Task description:
Every line of the material must appear in the answer exactly as it does here.
▽
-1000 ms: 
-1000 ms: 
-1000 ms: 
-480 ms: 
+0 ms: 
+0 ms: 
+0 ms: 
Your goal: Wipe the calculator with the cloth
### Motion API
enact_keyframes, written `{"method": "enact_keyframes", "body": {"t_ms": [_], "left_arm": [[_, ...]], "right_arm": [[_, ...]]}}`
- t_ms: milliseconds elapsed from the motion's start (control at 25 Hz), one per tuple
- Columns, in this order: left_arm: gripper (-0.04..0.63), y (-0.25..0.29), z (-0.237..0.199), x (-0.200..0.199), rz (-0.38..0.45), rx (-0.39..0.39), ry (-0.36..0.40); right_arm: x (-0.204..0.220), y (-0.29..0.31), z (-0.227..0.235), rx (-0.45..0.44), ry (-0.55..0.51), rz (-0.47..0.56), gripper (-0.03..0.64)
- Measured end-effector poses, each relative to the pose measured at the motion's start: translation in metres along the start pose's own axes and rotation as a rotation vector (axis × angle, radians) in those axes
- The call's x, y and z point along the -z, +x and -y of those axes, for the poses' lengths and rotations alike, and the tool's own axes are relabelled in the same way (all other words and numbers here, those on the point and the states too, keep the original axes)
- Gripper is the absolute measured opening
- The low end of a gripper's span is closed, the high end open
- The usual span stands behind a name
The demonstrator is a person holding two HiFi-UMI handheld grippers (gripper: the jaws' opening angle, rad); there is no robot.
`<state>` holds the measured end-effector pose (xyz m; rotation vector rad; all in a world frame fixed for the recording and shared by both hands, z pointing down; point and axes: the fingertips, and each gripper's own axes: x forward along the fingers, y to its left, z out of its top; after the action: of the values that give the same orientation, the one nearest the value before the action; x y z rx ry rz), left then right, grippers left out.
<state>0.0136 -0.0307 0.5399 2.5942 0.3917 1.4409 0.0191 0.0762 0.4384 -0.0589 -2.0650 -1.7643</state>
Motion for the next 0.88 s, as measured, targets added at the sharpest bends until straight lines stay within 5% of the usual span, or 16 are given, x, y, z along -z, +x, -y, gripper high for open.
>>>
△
Written answer:
-1000 ms: 
-1000 ms: 
-1000 ms: 
-480 ms: 
+0 ms: 
+0 ms: 
+0 ms: 
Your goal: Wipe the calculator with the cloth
### Motion API
enact_keyframes, written `{"method": "enact_keyframes", "body": {"t_ms": [_], "left_arm": [[_, ...]], "right_arm": [[_, ...]]}}`
- t_ms: milliseconds elapsed from the motion's start (control at 25 Hz), one per tuple
- Columns, in this order: left_arm: gripper (-0.04..0.63), y (-0.25..0.29), z (-0.237..0.199), x (-0.200..0.199), rz (-0.38..0.45), rx (-0.39..0.39), ry (-0.36..0.40); right_arm: x (-0.204..0.220), y (-0.29..0.31), z (-0.227..0.235), rx (-0.45..0.44), ry (-0.55..0.51), rz (-0.47..0.56), gripper (-0.03..0.64)
- Measured end-effector poses, each relative to the pose measured at the motion's start: translation in metres along the start pose's own axes and rotation as a rotation vector (axis × angle, radians) in those axes
- The call's x, y and z point along the -z, +x and -y of those axes, for the poses' lengths and rotations alike, and the tool's own axes are relabelled in the same way (all other words and numbers here, those on the point and the states too, keep the original axes)
- Gripper is the absolute measured opening
- The low end of a gripper's span is closed, the high end open
- The usual span stands behind a name
The demonstrator is a person holding two HiFi-UMI handheld grippers (gripper: the jaws' opening angle, rad); there is no robot.
`<state>` holds the measured end-effector pose (xyz m; rotation vector rad; all in a world frame fixed for the recording and shared by both hands, z pointing down; point and axes: the fingertips, and each gripper's own axes: x forward along the fingers, y to its left, z out of its top; after the action: of the values that give the same orientation, the one nearest the value before the action; x y z rx ry rz), left then right, grippers left out.
<state>0.0136 -0.0307 0.5399 2.5942 0.3917 1.4409 0.0191 0.0762 0.4384 -0.0589 -2.0650 -1.7643</state>
Motion for the next 0.88 s, as measured, targets added at the sharpest bends until straight lines stay within 5% of the usual span, or 16 are given, x, y, z along -z, +x, -y, gripper high for open.
>>>

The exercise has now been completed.